The Eagles? Well those guys just nailed that California up-for-four-days partying look. They stepped from the lear jet looking like dude ranchers and wrote songs that were the ultimate in paranoid hangover come-downs. And loath as I am to admit it, their songs are sounding better the older I get.
As a young man I was about as relaxed as a long tail cat in a room full of rocking chairs. Those stoner rockers meant nothing at all to me, as I hadn’t gotten to the point where I knew that life had a break pedal. But as soon when I got to Florida and slowed down just enough to take it easy the Eagles’ sun-drenched infused music just fitted the new mood just fine.
Tequila Sunrise, one of the first songs that Glenn Frey and Don Heley wrote together, is one of those melancholy up-all-night songs. It doesn’t meander down the canyon as many classic Eagles numbers tend to do. The song’s about as love sick and punch drunk as the teenage ranch hand protagonist. He’s moved in with some fast cat who is out on Sunset Strip every night leaving him at home to nurse his bottle. She’s had him and dumped him, or most likely she’s no idea he’s even there.

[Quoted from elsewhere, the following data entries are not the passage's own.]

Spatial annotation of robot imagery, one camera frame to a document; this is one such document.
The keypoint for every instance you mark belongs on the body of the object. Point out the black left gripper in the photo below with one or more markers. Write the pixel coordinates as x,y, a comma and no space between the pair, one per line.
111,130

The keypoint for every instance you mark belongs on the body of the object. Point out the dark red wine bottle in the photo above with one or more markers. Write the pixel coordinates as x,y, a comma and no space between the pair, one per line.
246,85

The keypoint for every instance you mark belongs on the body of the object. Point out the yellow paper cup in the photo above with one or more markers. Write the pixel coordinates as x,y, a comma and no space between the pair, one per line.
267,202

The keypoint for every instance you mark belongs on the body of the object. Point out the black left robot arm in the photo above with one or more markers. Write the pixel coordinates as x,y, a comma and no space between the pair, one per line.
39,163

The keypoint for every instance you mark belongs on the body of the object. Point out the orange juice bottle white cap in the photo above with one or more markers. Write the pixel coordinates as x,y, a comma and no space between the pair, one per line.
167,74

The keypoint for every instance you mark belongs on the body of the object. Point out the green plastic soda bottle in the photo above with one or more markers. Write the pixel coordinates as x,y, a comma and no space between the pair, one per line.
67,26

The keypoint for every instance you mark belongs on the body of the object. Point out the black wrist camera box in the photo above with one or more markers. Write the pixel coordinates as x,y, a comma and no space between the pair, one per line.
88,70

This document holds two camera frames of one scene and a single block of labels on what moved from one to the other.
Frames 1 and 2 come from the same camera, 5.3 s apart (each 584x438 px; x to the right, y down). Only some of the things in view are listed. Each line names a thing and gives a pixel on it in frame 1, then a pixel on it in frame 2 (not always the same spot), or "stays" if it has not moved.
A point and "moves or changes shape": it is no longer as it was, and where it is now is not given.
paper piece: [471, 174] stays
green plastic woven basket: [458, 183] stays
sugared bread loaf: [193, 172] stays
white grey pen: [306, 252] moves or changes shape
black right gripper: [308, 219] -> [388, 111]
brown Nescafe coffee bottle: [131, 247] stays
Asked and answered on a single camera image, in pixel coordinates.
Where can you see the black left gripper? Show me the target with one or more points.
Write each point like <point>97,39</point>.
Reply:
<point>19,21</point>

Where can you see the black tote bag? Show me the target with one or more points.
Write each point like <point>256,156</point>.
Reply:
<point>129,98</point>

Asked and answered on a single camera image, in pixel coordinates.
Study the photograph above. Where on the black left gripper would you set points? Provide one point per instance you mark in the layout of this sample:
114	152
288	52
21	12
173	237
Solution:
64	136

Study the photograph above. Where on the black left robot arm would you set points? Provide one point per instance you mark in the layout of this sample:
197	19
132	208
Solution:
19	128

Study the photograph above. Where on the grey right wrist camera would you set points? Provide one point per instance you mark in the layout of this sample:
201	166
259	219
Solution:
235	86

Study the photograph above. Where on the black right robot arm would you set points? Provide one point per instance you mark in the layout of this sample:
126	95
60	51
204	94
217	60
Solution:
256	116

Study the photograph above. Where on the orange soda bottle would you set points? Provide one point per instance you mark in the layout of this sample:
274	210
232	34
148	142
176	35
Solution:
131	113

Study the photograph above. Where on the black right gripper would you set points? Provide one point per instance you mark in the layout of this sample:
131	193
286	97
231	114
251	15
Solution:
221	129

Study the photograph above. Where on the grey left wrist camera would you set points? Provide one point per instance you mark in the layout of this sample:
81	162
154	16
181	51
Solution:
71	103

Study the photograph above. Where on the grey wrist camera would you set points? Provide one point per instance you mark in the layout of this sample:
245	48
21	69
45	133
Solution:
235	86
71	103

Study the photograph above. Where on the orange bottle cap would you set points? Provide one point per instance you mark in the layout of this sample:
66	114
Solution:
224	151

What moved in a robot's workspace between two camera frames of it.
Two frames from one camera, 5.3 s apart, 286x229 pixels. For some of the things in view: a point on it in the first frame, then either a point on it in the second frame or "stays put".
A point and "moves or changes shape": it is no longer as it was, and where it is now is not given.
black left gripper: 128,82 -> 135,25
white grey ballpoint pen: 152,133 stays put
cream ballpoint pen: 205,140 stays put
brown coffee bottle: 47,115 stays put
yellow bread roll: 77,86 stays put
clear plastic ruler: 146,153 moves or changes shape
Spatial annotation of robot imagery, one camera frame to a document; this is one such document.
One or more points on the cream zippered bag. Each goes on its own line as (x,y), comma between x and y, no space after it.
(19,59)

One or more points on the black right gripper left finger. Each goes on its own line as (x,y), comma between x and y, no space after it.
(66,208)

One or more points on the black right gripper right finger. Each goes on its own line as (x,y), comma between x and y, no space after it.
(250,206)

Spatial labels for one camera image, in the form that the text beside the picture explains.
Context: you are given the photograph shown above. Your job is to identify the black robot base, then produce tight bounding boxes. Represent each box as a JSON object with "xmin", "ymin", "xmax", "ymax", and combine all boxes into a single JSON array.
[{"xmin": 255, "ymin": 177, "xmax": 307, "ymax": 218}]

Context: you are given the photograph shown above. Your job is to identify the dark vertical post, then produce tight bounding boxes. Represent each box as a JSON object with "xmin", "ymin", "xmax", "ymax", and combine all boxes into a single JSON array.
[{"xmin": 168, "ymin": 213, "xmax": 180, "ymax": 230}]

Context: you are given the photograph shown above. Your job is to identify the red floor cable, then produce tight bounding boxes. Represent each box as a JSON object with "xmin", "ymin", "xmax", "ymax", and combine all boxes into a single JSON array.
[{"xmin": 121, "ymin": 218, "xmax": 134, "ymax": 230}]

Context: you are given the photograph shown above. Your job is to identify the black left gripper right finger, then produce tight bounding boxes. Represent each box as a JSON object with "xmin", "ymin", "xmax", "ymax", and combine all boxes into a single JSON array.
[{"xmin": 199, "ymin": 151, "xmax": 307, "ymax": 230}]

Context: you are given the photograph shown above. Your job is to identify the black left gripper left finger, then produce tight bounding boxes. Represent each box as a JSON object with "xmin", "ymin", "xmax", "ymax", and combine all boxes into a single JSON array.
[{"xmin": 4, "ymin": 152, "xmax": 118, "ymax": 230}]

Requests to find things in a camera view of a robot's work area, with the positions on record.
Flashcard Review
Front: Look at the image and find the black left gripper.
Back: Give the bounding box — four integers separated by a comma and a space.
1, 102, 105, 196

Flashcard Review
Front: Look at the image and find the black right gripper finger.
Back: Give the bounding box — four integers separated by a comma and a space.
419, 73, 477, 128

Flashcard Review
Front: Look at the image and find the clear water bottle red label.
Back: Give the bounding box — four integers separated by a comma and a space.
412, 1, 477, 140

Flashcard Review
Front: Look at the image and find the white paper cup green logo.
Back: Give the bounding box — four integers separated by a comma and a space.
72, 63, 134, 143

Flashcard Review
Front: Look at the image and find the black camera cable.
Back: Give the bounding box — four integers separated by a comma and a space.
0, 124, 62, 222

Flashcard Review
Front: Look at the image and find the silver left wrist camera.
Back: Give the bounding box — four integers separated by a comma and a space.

Sitting out on the back deck watching the orange merge with the night sky I now understand a little more about the song. I was always falling in love with the Carmens of this world and I was no Toreador. Brassy and confident with a hard party attitude these girls lit up the room – as an eager teenager it was really hard to get their attention love-wise.
I remember taking some feisty rockin’ blonde to the hottest show in town and just adored the way she ended up on stage dancing, and the way she really really really wanted to go back stage to meet the guys. We were in there not ten minutes and she was in the bass player’s lap with her shirt off. Not surprisingly my night went downhill rapidly after that.
Tequila Sunrise is that kind of song. It’s not that the singer is having a moan about his lost witchy woman, there’s almost a resigned shrug to the whole thing. She’s got her eye on guys who make stuff happen, not some young stud getting slowly drunk in the back porch chair.
The sun’s coming up and the long glass is getting shorter and shorter. She’s run off with Joe Walsh and she ain’t never coming back.